Involvement in Ms Kimmings' show about the effects of alcohol on creativity involves seven shots of vodka. In a Barbie beaker. In seven minutes. Being built as I am, like the lovechild of a Hobbit and a sparrow, that's practically the equivalent of replacing all my bodily fluids with unadulterated ethanol, and needless to say, when I was asked to complete a questionnaire about the art I would like to create in my 'enlightened' state, the best I could come up with was a quasi-illegible scrawl about a 'beautiful little ballet'.
Luckily, the effect of alcohol on Bryony Kimmings' creative persuasions is a rather more effective catalyst for creativity. Having won critical acclaim for her risqué deconstruction of her sexual history in Sex Idiot, Kimmings is back with her unique brand of performance in 7 Day Drunk. Mixing song, dance, documentary film and sketches that range from quirky self-parody to soul-searching sensitivity; watching Kimmings is like watching an intoxicated Blue Peter presenter show you how to make grown-up fun with a glitter piñata she made earlier. If that doesn't appeal to you on some level, there is no joy in your heart, or child in your soul.

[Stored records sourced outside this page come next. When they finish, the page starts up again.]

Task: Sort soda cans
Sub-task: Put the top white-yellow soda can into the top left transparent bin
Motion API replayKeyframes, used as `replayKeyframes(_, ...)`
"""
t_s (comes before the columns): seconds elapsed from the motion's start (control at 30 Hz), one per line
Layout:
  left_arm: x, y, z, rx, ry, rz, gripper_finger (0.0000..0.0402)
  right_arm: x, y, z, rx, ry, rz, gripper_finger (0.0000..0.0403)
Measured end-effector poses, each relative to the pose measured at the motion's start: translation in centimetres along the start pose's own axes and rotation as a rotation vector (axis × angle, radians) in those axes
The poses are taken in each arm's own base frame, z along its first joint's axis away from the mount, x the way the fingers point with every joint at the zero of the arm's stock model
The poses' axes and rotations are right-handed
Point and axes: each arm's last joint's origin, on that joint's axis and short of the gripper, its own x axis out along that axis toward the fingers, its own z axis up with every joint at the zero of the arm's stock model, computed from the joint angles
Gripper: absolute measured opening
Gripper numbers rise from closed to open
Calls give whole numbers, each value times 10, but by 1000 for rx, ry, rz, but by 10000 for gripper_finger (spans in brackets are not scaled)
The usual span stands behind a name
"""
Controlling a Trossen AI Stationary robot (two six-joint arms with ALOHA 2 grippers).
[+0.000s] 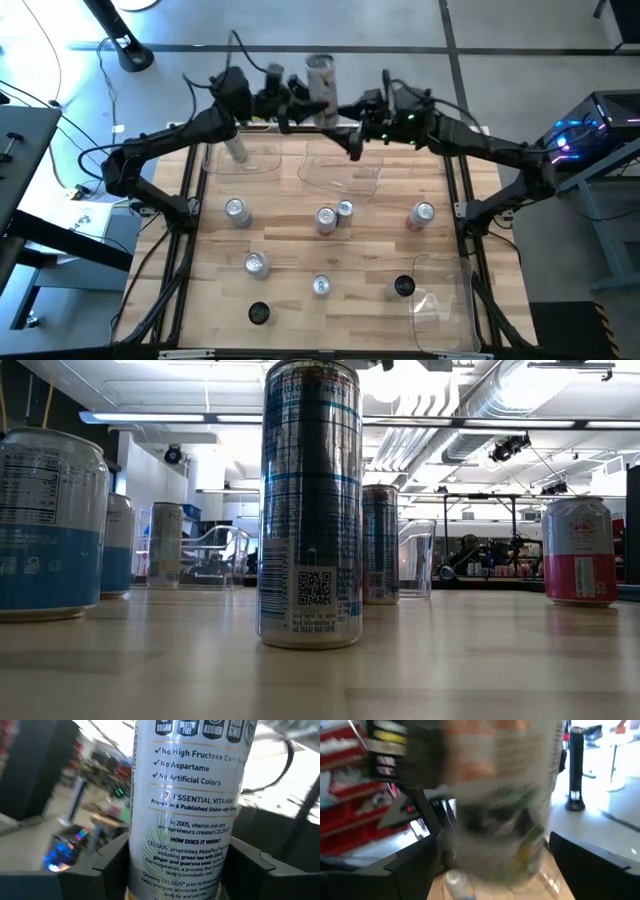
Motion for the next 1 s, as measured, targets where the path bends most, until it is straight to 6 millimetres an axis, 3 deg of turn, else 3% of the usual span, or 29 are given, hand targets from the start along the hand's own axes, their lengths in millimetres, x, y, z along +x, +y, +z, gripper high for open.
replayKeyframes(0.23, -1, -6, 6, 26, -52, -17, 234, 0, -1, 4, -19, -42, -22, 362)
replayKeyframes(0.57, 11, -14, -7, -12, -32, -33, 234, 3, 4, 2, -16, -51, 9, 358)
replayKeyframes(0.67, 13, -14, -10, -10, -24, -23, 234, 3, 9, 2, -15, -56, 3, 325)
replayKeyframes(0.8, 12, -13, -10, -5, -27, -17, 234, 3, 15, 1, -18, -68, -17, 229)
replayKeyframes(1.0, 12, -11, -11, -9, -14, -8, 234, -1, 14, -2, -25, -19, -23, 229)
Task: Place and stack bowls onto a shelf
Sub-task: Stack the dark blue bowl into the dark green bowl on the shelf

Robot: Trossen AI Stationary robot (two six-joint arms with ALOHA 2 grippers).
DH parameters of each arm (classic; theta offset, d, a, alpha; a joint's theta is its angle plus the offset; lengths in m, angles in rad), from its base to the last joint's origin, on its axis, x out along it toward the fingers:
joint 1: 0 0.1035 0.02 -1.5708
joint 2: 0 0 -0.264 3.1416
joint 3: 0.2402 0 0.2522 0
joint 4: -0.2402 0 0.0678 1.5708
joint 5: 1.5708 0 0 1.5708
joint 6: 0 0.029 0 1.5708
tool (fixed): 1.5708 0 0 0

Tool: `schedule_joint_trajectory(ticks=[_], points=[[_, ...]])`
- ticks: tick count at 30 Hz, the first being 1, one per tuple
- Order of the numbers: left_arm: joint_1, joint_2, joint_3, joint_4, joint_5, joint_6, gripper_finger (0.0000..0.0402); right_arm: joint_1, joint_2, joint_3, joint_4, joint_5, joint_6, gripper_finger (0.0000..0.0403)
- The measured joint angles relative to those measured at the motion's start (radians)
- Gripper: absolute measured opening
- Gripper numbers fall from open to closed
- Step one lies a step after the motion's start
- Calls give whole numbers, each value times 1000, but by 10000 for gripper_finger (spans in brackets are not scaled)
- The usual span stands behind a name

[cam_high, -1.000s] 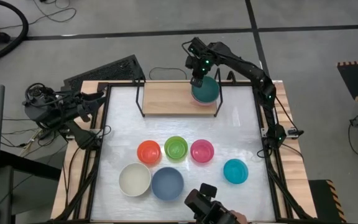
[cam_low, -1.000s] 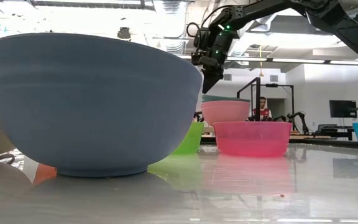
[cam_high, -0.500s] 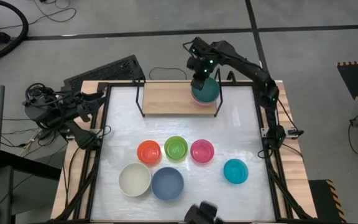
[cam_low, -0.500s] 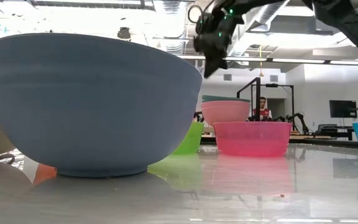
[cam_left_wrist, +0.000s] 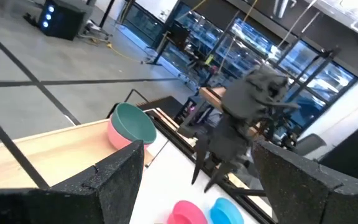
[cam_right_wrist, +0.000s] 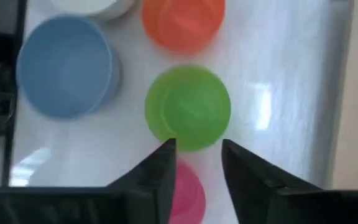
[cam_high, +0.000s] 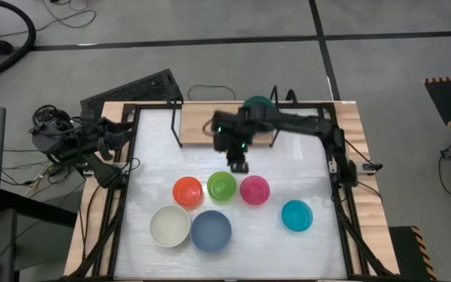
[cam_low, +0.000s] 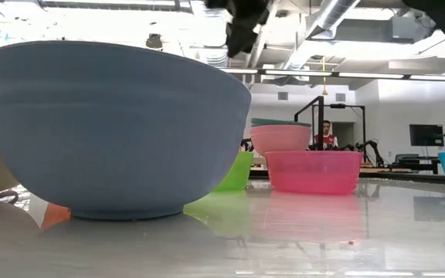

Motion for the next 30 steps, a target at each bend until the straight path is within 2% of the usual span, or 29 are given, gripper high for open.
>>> schedule_joint_trajectory(ticks=[3, 8, 22, 30], points=[[0, 0, 0, -1, 49, 0, 284, 67, -1, -39, 110, 39, 103, 191], [0, 0, 0, -28, 124, 0, 284, 153, 22, -38, 162, 77, 250, 219], [0, 0, 0, -74, 238, 0, 284, 318, 157, -40, 278, 85, 493, 215], [0, 0, 0, -99, 248, -23, 284, 360, 198, -41, 343, 88, 526, 215]])
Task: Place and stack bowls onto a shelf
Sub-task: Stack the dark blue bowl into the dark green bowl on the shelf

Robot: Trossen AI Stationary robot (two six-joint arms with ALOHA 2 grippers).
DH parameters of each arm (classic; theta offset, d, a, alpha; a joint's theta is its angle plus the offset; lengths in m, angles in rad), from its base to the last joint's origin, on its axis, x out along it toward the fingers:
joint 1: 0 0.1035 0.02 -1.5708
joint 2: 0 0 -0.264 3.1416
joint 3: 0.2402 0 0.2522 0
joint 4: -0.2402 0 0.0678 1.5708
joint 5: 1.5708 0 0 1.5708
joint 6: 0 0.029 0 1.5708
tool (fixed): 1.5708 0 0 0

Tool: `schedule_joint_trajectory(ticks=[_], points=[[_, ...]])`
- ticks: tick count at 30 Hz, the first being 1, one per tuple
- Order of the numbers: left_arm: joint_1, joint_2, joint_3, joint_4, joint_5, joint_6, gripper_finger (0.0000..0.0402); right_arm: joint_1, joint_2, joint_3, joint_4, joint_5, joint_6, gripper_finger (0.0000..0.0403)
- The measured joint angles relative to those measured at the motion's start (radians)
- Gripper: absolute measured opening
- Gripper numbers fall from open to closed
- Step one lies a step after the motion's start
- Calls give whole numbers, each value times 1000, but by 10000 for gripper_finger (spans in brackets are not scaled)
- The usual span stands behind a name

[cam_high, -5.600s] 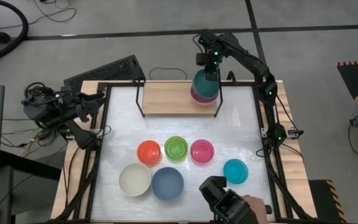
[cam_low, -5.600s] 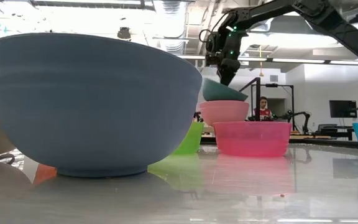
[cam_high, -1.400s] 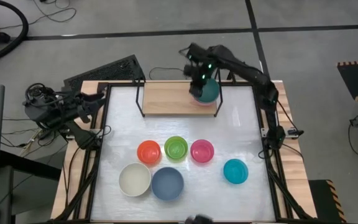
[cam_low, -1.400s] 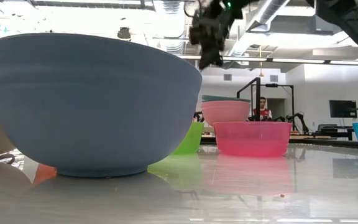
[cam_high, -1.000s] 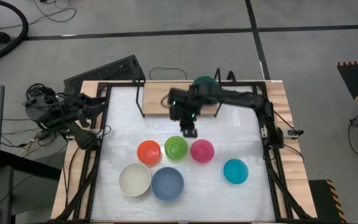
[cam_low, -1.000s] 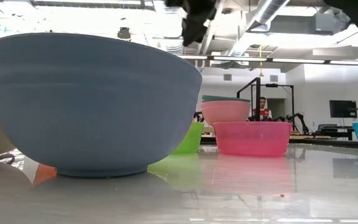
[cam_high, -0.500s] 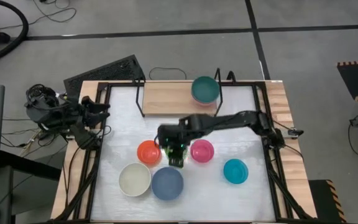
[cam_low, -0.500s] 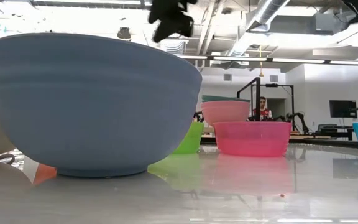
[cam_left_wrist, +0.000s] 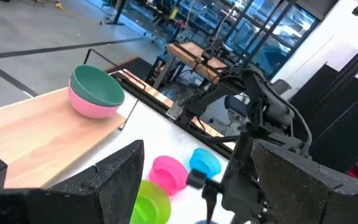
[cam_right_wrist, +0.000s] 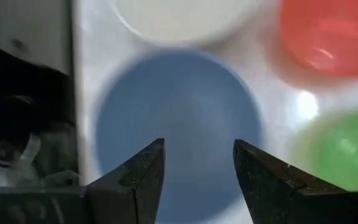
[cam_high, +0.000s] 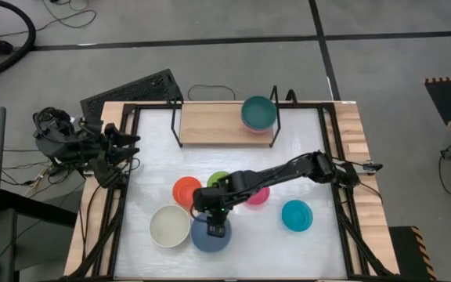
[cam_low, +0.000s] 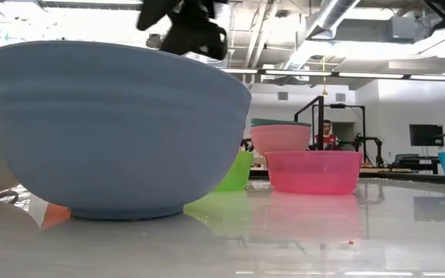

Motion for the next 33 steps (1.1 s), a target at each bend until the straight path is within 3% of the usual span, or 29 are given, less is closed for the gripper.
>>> schedule_joint_trajectory(ticks=[8, 22, 33], points=[[0, 0, 0, -2, 0, -55, 284, 0, 8, 0, 10, 33, 2, 214], [0, 0, 0, -8, -1, -61, 284, 28, 15, 0, 72, 261, -23, 214], [0, 0, 0, -38, 1, -72, 284, 19, 95, -1, 111, 211, -34, 214]])
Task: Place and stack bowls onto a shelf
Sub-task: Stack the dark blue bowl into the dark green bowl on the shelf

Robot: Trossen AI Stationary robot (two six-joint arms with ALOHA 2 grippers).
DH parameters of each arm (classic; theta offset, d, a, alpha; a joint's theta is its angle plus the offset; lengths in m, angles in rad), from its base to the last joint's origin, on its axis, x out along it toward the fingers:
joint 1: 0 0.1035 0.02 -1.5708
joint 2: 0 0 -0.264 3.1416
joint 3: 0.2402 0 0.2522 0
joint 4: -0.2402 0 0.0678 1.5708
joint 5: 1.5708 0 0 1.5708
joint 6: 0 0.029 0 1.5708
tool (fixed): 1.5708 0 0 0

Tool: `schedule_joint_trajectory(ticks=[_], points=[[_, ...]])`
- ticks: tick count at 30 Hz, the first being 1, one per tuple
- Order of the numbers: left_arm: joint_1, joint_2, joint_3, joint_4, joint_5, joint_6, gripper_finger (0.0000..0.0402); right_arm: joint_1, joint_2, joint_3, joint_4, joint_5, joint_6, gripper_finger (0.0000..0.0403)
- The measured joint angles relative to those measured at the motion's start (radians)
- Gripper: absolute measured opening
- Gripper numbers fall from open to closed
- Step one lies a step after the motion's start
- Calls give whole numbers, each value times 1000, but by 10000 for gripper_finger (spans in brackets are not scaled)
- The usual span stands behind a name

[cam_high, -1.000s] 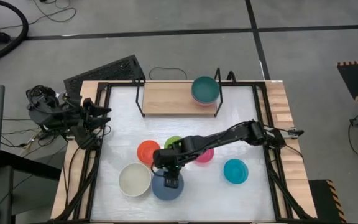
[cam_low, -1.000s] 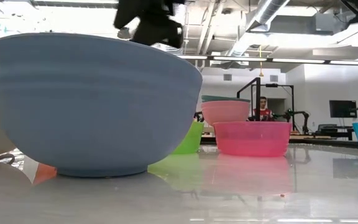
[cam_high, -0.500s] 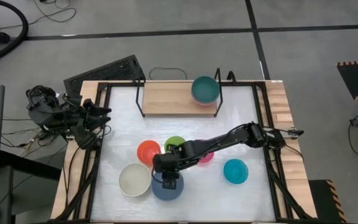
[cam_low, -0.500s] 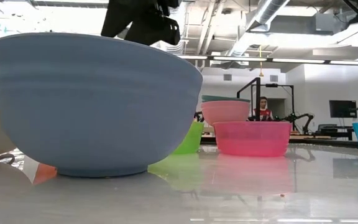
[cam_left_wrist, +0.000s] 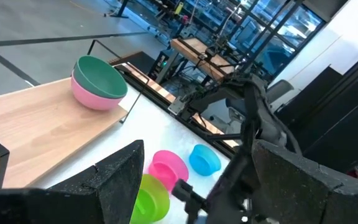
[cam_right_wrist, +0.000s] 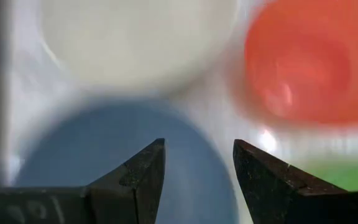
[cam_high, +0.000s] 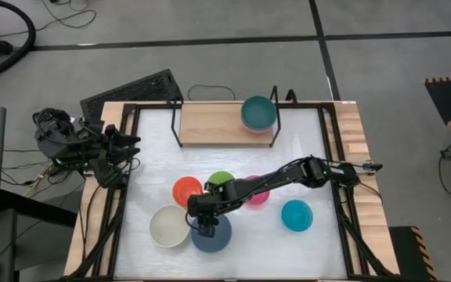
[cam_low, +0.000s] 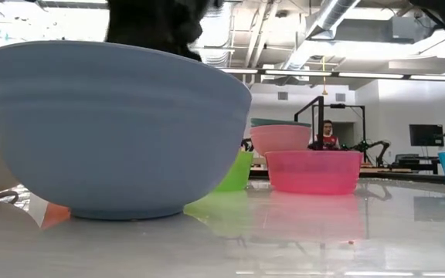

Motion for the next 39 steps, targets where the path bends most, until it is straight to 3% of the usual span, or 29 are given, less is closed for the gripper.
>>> schedule_joint_trajectory(ticks=[10, 13, 18, 19, 23, 32, 39], points=[[0, 0, 0, -7, 2, 0, 284, 4, 72, -1, -106, -39, 50, 197], [0, 0, 0, -8, 3, 0, 284, 4, 73, 1, -108, -39, 67, 153], [0, 0, 0, -13, 2, 0, 284, 4, 62, 1, -138, -84, 133, 32], [0, 0, 0, -13, 2, 0, 284, 4, 52, 1, -136, -103, 134, 24], [0, 0, 0, -13, -1, -1, 284, 5, 9, 1, -154, -138, 140, 25], [0, 0, 0, -13, -4, -3, 284, -50, -185, 1, -303, -107, 36, 25], [0, 0, 0, -17, -59, -3, 284, -219, -372, 1, -407, 38, -140, 25]])
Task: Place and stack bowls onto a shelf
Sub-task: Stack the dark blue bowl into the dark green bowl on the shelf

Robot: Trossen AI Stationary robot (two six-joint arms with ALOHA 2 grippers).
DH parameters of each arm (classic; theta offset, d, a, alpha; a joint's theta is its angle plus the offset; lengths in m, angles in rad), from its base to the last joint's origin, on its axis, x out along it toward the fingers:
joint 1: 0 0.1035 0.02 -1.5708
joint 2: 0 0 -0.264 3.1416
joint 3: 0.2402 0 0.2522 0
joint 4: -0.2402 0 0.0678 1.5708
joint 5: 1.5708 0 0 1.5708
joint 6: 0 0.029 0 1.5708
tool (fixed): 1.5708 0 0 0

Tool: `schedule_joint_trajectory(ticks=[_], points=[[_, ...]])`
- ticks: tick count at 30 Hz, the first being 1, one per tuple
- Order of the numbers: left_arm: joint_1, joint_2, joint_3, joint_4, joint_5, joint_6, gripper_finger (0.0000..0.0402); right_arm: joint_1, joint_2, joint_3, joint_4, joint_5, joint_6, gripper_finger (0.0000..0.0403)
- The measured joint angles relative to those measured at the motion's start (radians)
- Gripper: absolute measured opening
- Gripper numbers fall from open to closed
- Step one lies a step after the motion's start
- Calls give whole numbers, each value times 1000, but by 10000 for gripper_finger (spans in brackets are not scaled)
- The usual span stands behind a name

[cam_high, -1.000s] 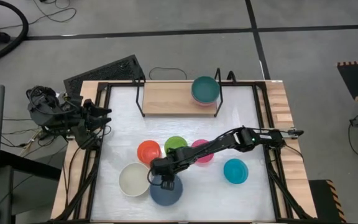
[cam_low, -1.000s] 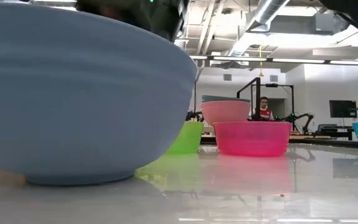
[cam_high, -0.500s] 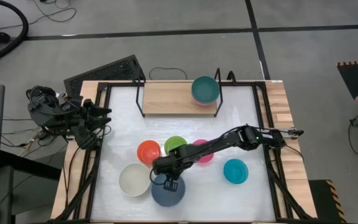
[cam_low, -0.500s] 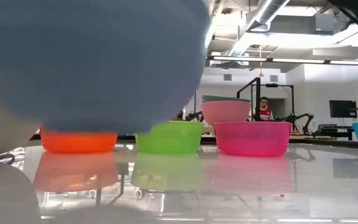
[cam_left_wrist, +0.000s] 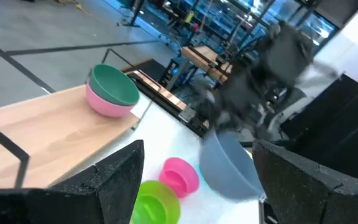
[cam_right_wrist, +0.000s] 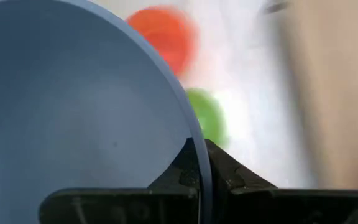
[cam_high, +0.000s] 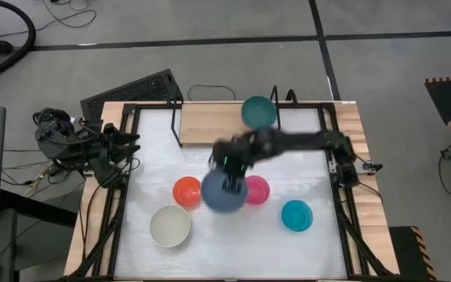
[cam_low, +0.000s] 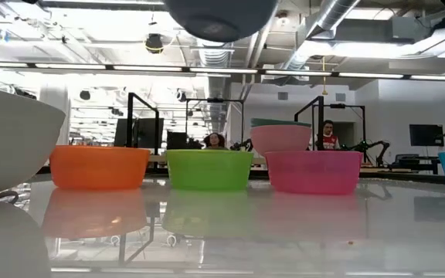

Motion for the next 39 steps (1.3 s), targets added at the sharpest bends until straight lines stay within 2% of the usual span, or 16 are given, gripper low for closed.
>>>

The term 'performance art' often provokes convulsions of pre-emptive revulsion, as mental images of stark minimalism, artsy inaccessibility and pretentious self-indulgence flash before our eyes, but 7 Day Drunk gives performance art a charmingly personal, playful lease of life... then pukes glitter all over it. Staging a one-woman show is no mean feat, but Kimmings is utterly captivating- not unlike a madcap Zooey Deschanel, stripped of her nauseating self-awareness.
Kimmings' stark sincerity is key in winning over the audience, especially in her filmed documentary material, when the lid is lifted on the myth of drunken creation, with the help of an almost comic band of doctors and psychiatrists. Footage of Kimmings' ex-housemate candidly discussing how much of her young life was lost in a disorientating haze of alcoholism adds a surprising dose of gravitas to the proceedings, yet 7 Day Drunk manages to delicately balance riotous drunken capers with the quietly sombre recognition that alcohol does not always equal fun and games.
Although the hefty amounts of intoxicating fluids coursing through my system may have had something to do with it, I did leave 7 Day Drunk elated, entertained, but not all too enlightened. If the hypothesis of this show was to discover whether alcohol aided the creative process, then I'm not sure we ever get an answer. It's certainly clear from spending an hour or so in Kimmings' company that her week of creating under the influence was fruitful, kooky and utterly brilliant, but while questions are posed about the performance industry's relationship with the bottle, or even society's dalliances with the hard stuff, they go largely unanswered, swept under the rug in favour of more sparkling showmanship.
Nevertheless, 7 Day Drunk heralds a new frontier in performance art. It goes to show that live art needn't all be cryptic, self-indulgent posturing; with Kimmings at the helm, it can also be a thought-provoking, anarchic giggle-fest, led by a booze fairy in a jump suit.
7 Day Drunk is at the Soho Theatre until 31 March.